* **DATA TO PROCESS**
+---+

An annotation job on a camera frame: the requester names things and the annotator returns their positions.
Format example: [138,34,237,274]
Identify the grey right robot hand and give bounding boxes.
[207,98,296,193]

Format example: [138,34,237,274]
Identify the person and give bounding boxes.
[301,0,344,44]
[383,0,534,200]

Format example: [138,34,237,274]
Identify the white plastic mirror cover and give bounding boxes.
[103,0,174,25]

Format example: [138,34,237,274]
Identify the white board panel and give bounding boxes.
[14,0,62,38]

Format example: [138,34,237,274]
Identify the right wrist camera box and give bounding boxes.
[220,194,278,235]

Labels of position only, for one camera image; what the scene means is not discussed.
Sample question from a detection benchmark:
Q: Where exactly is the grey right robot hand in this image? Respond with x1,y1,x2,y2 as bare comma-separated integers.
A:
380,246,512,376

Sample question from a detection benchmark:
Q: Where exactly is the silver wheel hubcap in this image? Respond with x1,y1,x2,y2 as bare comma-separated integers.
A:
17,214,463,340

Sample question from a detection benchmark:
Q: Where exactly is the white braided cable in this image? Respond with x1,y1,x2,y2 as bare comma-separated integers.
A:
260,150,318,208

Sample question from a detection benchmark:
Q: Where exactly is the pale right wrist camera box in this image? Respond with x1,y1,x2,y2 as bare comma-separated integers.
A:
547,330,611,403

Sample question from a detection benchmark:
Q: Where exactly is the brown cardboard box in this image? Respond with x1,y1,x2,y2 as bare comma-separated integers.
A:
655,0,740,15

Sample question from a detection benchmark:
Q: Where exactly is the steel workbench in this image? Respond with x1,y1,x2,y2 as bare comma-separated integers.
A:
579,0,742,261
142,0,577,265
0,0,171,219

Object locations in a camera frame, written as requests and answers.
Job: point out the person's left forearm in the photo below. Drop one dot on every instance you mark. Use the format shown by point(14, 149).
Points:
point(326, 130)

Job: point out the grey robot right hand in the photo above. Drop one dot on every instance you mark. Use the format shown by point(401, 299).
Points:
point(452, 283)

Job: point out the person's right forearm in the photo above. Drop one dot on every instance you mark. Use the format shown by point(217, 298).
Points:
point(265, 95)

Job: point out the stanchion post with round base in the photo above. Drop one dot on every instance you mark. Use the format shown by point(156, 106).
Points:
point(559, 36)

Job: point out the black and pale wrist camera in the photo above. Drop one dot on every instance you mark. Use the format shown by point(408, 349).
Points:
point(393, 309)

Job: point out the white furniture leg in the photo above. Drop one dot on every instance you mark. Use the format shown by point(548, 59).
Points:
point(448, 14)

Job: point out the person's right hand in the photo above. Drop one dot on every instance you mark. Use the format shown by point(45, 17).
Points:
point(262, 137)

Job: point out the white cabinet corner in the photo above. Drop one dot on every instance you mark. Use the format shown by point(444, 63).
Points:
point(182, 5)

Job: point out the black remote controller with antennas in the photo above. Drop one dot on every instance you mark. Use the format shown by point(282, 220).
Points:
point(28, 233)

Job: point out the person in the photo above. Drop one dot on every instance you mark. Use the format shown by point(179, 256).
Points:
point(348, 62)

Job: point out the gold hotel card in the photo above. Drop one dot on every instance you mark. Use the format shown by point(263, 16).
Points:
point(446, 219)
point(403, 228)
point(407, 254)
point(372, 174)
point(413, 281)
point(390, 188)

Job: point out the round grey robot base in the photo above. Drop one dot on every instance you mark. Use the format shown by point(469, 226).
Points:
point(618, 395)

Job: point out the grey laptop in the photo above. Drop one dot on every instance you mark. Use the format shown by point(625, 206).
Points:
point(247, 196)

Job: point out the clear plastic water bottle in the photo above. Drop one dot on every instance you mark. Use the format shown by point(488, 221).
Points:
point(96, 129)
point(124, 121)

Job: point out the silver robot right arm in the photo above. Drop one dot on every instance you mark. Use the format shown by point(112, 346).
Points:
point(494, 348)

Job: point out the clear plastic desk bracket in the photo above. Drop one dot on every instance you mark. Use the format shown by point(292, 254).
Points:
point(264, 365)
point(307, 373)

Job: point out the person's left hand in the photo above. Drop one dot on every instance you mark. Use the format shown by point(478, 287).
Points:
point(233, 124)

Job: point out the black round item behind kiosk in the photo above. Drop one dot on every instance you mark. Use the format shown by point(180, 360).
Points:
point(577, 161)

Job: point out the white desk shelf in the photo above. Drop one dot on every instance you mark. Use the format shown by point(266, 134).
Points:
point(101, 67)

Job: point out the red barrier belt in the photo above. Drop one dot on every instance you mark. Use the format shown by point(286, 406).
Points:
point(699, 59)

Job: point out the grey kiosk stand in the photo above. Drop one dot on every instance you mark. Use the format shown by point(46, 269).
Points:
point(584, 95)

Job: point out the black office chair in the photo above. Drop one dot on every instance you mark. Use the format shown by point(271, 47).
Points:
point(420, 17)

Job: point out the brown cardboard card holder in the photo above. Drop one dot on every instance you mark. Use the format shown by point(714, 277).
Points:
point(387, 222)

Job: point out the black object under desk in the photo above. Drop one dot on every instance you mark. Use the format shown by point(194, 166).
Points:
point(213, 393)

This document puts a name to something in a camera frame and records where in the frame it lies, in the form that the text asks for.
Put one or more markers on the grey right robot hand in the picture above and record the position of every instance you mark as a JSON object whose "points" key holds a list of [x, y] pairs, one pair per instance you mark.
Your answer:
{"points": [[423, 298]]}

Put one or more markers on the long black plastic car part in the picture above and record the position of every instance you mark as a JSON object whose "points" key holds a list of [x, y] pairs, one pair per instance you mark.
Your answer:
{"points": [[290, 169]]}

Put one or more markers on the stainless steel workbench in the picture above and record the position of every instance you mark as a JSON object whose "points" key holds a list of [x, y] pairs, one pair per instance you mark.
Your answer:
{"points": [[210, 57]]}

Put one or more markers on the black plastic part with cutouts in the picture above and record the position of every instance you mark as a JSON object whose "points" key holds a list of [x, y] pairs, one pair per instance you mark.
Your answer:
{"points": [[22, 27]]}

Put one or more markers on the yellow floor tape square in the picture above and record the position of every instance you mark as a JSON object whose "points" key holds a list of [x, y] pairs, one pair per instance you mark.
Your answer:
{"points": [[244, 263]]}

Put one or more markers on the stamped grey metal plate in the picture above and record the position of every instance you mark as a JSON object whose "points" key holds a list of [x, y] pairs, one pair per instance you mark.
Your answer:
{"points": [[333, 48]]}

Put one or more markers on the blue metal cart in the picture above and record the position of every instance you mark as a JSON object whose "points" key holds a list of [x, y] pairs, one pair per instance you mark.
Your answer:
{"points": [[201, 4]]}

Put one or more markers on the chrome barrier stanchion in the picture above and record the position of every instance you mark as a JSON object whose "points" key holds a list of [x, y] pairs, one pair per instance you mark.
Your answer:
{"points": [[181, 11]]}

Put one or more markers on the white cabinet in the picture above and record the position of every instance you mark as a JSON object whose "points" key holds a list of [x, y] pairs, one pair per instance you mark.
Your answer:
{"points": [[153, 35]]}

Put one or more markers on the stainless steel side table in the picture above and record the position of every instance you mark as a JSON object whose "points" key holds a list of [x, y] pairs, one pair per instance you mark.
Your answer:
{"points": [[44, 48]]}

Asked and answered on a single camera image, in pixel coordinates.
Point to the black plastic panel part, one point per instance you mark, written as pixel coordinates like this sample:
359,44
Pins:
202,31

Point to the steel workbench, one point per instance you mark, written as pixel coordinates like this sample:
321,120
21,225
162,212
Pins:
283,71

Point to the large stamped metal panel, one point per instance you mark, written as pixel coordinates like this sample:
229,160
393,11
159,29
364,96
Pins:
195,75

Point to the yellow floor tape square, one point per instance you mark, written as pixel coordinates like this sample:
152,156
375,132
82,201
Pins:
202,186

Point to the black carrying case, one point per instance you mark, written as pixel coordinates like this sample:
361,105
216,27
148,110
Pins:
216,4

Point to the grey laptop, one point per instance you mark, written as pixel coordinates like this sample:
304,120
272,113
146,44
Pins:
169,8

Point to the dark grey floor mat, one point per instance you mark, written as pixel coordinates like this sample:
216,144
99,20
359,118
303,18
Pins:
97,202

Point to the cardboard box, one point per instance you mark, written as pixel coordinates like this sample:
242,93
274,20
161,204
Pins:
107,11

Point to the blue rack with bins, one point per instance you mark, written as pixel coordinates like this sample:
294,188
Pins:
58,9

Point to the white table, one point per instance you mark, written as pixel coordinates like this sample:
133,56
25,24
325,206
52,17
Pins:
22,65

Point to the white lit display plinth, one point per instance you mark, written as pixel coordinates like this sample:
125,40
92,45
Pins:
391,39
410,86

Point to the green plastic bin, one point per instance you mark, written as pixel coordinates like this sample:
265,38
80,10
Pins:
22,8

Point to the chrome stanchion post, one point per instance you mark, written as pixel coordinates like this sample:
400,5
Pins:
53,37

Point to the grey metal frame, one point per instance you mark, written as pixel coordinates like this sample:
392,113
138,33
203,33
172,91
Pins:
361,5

+---+

* **ASSIGNMENT**
Lines holding "part": copy each one from the records above.

* **YOUR RESPONSE**
Put one or more markers on the long black plastic car part in the picture above and record the position of every instance you mark as a JSON object whose "points" key holds a list of [x, y] pairs, one pair per instance you mark.
Put one or more markers on the black plastic part with cutouts in the picture above and record the position of every instance you mark as a JSON object whose "points" key holds a list of [x, y] pairs, one pair per instance you mark.
Point to the black plastic panel part, one point per instance you mark, written as pixel coordinates like this sample:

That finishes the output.